La sua funzione è duplice: può infatti essere sostenuto dopo una gara o un allenamento particolarmente intenso per recuperare oppure prima di una corsa, a scopo preparatorio. Questo perché la natura meno stressante di tale corsa lenta, soprattutto per via della minore intensità degli impatti al suolo, permette un apporto di ossigeno più capillare, che raggiunge anche le fibre muscolari più “remote”. Questo processo permette di favorire lo smaltimento del lattato, con benefici sia in corsa che nel post corsa, poiché si riducono i cosiddetti dolori muscolari tardivi.

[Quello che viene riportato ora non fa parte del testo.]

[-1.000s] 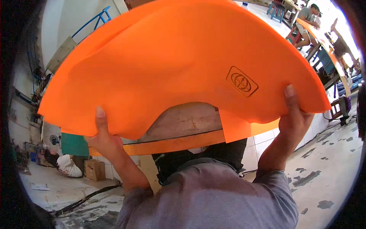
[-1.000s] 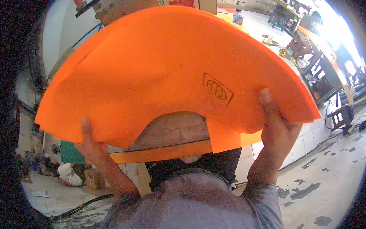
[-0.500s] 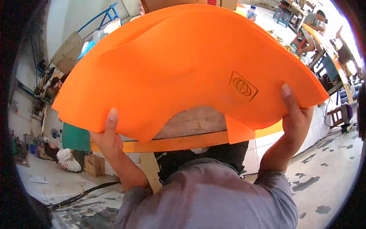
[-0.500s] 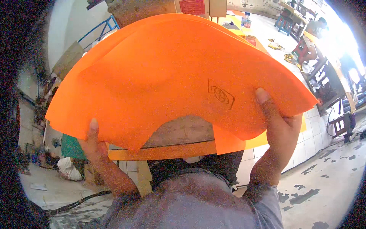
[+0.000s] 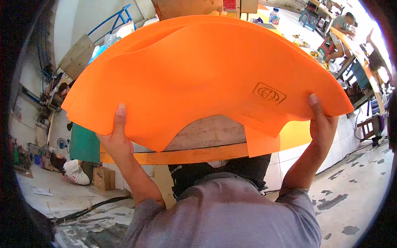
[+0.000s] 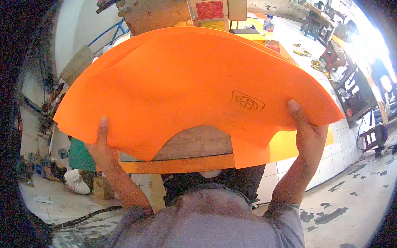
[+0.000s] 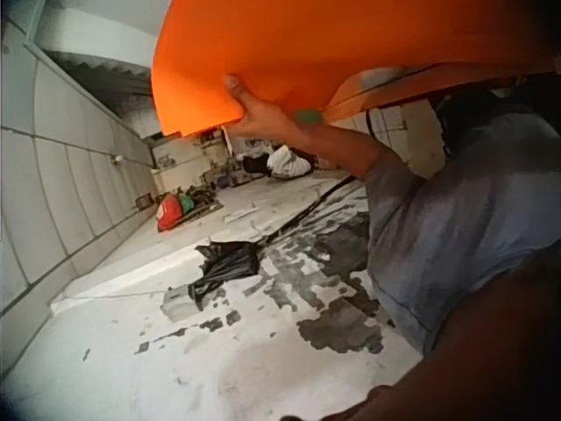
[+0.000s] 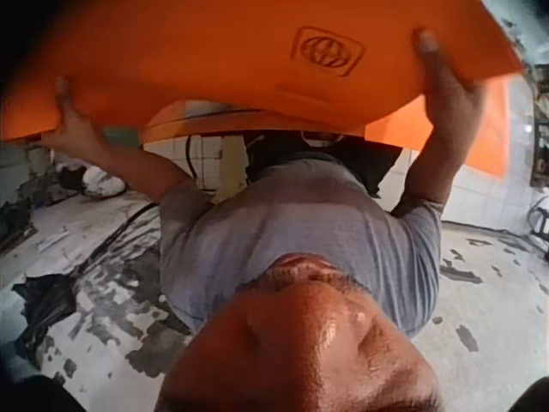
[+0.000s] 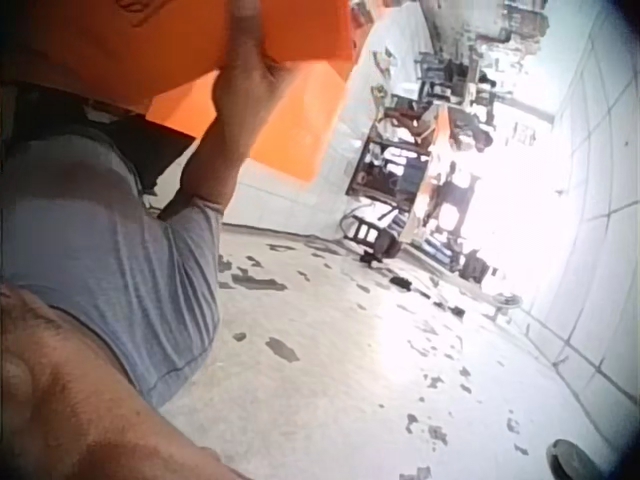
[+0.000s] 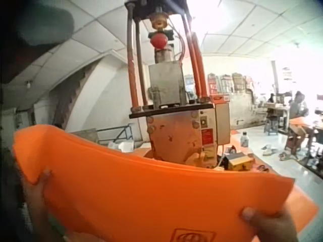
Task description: The person flips through a stack of stamped plastic folders, unfolds them, aligns the sheets, and presses down on the plastic pockets and edges by hand on a table.
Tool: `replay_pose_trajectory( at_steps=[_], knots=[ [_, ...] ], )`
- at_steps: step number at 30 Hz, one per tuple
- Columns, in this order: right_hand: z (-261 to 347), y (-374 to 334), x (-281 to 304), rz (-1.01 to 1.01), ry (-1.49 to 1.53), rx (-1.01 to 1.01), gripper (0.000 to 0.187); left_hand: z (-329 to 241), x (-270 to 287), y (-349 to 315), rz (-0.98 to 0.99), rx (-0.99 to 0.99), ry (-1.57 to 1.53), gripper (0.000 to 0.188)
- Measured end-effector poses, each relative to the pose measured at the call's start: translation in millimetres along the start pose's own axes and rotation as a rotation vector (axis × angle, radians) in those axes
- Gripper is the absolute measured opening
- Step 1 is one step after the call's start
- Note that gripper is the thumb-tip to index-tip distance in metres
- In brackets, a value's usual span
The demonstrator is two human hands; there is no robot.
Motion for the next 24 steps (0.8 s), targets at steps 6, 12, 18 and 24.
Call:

Ecco perché, dopo un giorno di riposo in seguito ad una gara o ad un allenamento esigente, è consigliato un lento di rigenerazione; quando ci si sente stanchi o affaticati dal punto di vista muscolare, una sessione di questo tipo è la più efficace per smaltire la sensazione di affaticamento e ritrovare brillantezza per gli allenamenti dei giorni successivi, appunto per “rigenerarsi” – non a caso si chiama lento di rigenerazione! – e permettere al fisico di assorbire meglio i carichi di lavoro a cui viene sottoposto.